31. — Napoléon s’est longuement entretenu avec sir George Bingham et le major Fehrsen du 53e.

Gorrequer est venu à Longwood pour s’entendre avec le général Montholon, au sujet de la réduction proposée dans les dépenses ; il m’a prié d’y assister. Le major a dit que le gouvernement britannique, croyant au départ de quelques-uns des officiers généraux qui forment la maison du général Bonaparte, avait fixé le maximum des dépenses à 8.000 livres sterling. Ce départ n’ayant point eu lieu, le gouverneur, sur sa propre responsabilité, avait alloué, pour toutes les dépenses, une somme de 12.000 livres sterling ; que par conséquent le général Montholon devait savoir qu’on ne pouvait, sous aucun prétexte, dé penser plus de 1.000 livres sterling par mois. Il ajoutait que Napoléon était le maître de payer l’excédant des dépenses dépassant cette allocation par des traites sur des banquiers de l’Europe ou sur ceux de ses amis qui voudraient les acquitter. Montholon a répondu que Napoléon était prêt à payer toutes les dépenses de l’établissement, si on voulait lui laisser les moyens de le faire, et si l’on permettait à une maison marchande ou à une maison de banque de Sainte-Hélène, Londres ou Paris, choisie par le gouvernement anglais, de recevoir et envoyer des lettres cachetées ; que, d’un autre côté, il engagerait son honneur, si l’on regardait cette correspondance comme sacrée, que les lettres ne traiteraient que d’affaires pécuniaires. Le major Gorrequer répondit que cela serait refusé ; qu’aucune lettre cachetée ne pouvait sortir de Longwood.

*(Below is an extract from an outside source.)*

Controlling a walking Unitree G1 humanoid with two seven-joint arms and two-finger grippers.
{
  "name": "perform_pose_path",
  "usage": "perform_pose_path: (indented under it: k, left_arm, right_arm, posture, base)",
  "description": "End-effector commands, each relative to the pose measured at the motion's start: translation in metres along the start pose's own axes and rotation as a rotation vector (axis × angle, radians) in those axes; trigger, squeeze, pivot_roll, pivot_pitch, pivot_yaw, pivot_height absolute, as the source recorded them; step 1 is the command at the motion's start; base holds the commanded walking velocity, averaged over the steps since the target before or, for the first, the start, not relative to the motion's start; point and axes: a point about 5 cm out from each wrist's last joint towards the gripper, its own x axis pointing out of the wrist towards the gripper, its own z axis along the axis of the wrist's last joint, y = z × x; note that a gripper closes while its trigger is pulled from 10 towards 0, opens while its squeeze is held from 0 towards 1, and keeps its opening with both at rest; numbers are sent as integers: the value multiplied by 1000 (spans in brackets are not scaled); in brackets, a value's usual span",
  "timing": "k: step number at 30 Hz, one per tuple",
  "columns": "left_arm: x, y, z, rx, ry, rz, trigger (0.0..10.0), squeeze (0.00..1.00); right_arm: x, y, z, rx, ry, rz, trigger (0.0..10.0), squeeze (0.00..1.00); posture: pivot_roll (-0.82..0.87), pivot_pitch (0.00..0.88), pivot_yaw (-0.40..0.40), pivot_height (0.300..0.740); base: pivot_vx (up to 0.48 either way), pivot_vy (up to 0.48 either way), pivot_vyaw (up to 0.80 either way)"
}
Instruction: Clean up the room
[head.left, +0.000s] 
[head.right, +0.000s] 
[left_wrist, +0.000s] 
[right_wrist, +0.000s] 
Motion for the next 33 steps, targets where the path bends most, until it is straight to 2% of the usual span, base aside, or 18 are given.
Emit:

Le major Gorrequer ajouta que la diminution aurait lieu à partir du 15 du présent mois, et le pria de s’entendre avec M. Balcombe, chargé de l’approvisionnement, sur la dépense de 1.000 livres sterling par mois. M. Montholon lui dit que cet objet lui était indifférent ; que le gouverneur pouvait agir comme il voudrait ; qu’on ne leur fournissait rien de superflu ; que des réductions seraient une infamie monstrueuse. « Pourquoi les ministres anglais déclarent-ils à l’Europe que Napoléon ne manque de rien, et refusent-ils les offres des puissances coalisées de les défrayer d’une partie de ces dépenses ? »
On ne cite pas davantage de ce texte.